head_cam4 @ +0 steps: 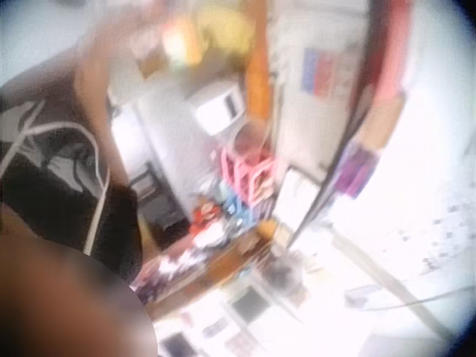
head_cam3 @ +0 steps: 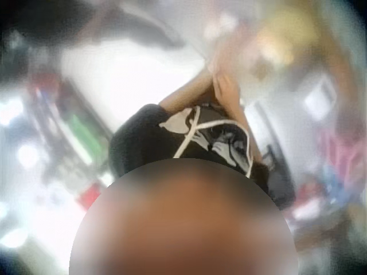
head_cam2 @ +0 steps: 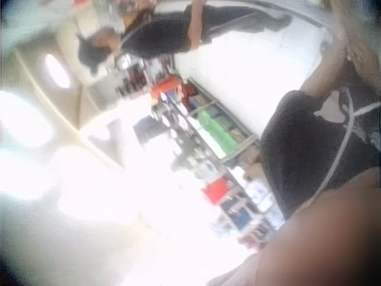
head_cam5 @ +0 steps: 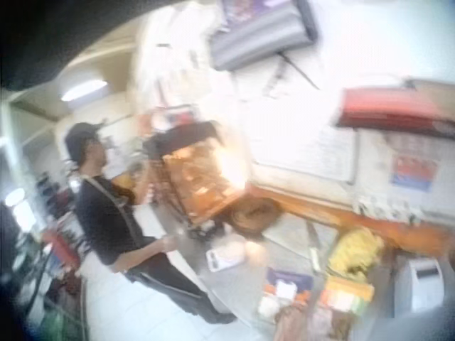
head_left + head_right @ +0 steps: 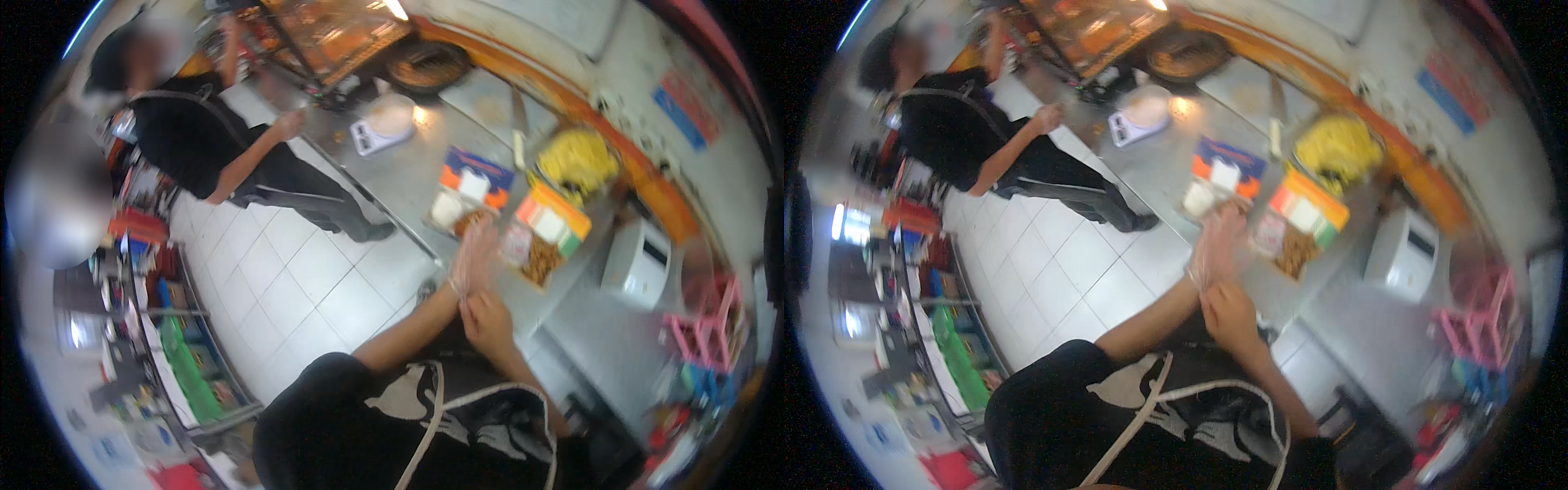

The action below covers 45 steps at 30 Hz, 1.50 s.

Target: The person cuts a piece of fried chicken with a knife, places it into a plastic bag, and seals the bag. They then handle a small box and place it into another plastic bag, sealing it as well. The person also handles a receipt and a small container of sauce.

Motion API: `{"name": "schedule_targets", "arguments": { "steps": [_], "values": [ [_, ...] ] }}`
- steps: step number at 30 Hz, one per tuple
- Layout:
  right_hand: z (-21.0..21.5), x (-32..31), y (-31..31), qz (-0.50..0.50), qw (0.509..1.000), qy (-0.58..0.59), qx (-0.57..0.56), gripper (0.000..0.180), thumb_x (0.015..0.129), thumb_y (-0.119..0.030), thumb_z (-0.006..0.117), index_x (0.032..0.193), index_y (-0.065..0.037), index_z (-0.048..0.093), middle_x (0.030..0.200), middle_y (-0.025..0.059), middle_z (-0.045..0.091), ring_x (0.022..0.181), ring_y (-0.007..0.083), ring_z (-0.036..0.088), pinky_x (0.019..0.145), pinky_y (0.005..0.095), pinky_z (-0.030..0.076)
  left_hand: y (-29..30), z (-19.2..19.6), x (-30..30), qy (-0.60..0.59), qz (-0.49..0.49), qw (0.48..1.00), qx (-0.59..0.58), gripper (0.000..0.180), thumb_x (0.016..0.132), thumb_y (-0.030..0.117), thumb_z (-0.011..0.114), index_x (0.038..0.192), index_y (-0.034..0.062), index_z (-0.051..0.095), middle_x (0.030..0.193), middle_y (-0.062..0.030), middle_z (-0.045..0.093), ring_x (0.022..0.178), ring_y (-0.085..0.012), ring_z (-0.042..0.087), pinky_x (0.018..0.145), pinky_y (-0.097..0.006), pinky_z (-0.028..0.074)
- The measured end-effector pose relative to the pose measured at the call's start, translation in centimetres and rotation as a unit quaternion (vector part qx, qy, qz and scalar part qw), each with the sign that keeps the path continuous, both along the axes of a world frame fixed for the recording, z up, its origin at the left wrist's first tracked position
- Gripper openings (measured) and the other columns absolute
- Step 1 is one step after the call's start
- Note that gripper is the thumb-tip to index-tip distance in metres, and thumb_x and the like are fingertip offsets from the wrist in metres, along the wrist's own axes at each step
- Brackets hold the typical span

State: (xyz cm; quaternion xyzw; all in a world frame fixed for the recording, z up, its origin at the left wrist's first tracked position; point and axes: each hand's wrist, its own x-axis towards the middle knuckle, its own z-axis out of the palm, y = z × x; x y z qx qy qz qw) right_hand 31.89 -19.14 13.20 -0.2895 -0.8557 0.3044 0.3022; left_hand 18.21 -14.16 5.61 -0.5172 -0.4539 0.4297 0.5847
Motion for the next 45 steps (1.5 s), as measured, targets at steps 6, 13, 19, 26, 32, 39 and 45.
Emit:
{"name": "schedule_targets", "arguments": {
  "steps": [6,13,19,26,32,39,45],
  "values": [
    [0.4,-3.8,-0.6,0.155,0.987,-0.004,-0.052,0.014,0.088,-0.014,0.068,0.083,-0.003,0.061,0.078,0.0137,0.060,0.072,0.0341,0.061,0.064,0.0425,0.049,-4.9,0.6,-4.4,-0.857,0.011,-0.485,0.174,0.076,0.098,0.069,0.032,0.159,0.0253,0.020,0.163,-0.0108,0.022,0.151,-0.0297,0.020,0.117,-0.060,0.017],
    [4.2,-13.9,3.4,0.328,0.937,-0.027,-0.114,0.012,0.092,-0.016,0.066,0.091,-0.004,0.066,0.086,0.0112,0.066,0.076,0.0268,0.066,0.068,0.0352,0.051,-13.3,1.2,-15.5,-0.820,-0.071,-0.458,0.335,0.081,0.095,0.072,0.034,0.158,0.0241,0.021,0.160,-0.0139,0.029,0.144,-0.0324,0.033,0.114,-0.057,0.028],
    [11.0,-30.2,8.7,0.298,0.950,0.046,-0.075,0.015,0.094,-0.015,0.063,0.094,-0.001,0.067,0.087,0.0095,0.067,0.078,0.0187,0.064,0.072,0.0299,0.050,-22.4,1.4,-25.1,-0.752,-0.105,-0.464,0.456,0.081,0.095,0.072,0.035,0.158,0.0234,0.020,0.156,-0.0164,0.036,0.141,-0.0351,0.038,0.112,-0.058,0.032],
    [15.9,-47.5,13.0,0.278,0.932,0.199,-0.123,0.014,0.098,-0.015,0.061,0.107,-0.004,0.063,0.092,-0.0010,0.063,0.079,0.0093,0.058,0.072,0.0247,0.047,-32.0,1.6,-30.0,-0.675,-0.146,-0.392,0.608,0.084,0.094,0.073,0.035,0.158,0.0208,0.020,0.154,-0.0196,0.037,0.142,-0.0373,0.034,0.114,-0.055,0.029],
    [22.9,-52.2,19.0,0.080,0.911,0.398,-0.070,0.019,0.099,-0.014,0.059,0.114,-0.002,0.058,0.100,0.0044,0.062,0.088,0.0123,0.059,0.079,0.0271,0.048,-34.0,1.2,-29.2,-0.633,-0.136,-0.393,0.653,0.083,0.095,0.071,0.035,0.158,0.0184,0.021,0.153,-0.0207,0.037,0.143,-0.0384,0.033,0.115,-0.055,0.027],
    [13.6,-42.0,19.4,-0.133,0.956,0.256,0.052,0.041,0.095,-0.026,0.067,0.122,0.003,0.056,0.119,0.0137,0.060,0.112,0.0191,0.057,0.094,0.0321,0.047,-31.7,-1.4,-30.9,-0.718,-0.043,-0.380,0.582,0.076,0.096,0.065,0.040,0.153,0.0157,0.031,0.145,-0.0203,0.047,0.132,-0.0369,0.045,0.106,-0.052,0.039],
    [5.5,-28.4,13.4,-0.013,0.870,0.088,-0.484,0.054,0.095,-0.033,0.068,0.133,0.002,0.051,0.116,0.0113,0.063,0.107,0.0167,0.058,0.093,0.0323,0.047,-29.3,-5.2,-34.3,-0.850,0.224,-0.264,0.396,0.069,0.097,0.059,0.046,0.147,0.0112,0.042,0.132,-0.0178,0.058,0.114,-0.0306,0.059,0.091,-0.044,0.048]
  ]
}}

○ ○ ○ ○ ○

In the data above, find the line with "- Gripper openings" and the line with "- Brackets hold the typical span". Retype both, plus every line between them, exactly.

- Gripper openings (measured) and the other columns absolute
- Step 1 is one step after the call's start
- Note that gripper is the thumb-tip to index-tip distance in metres, and thumb_x and the like are fingertip offsets from the wrist in metres, along the wrist's own axes at each step
- Brackets hold the typical span

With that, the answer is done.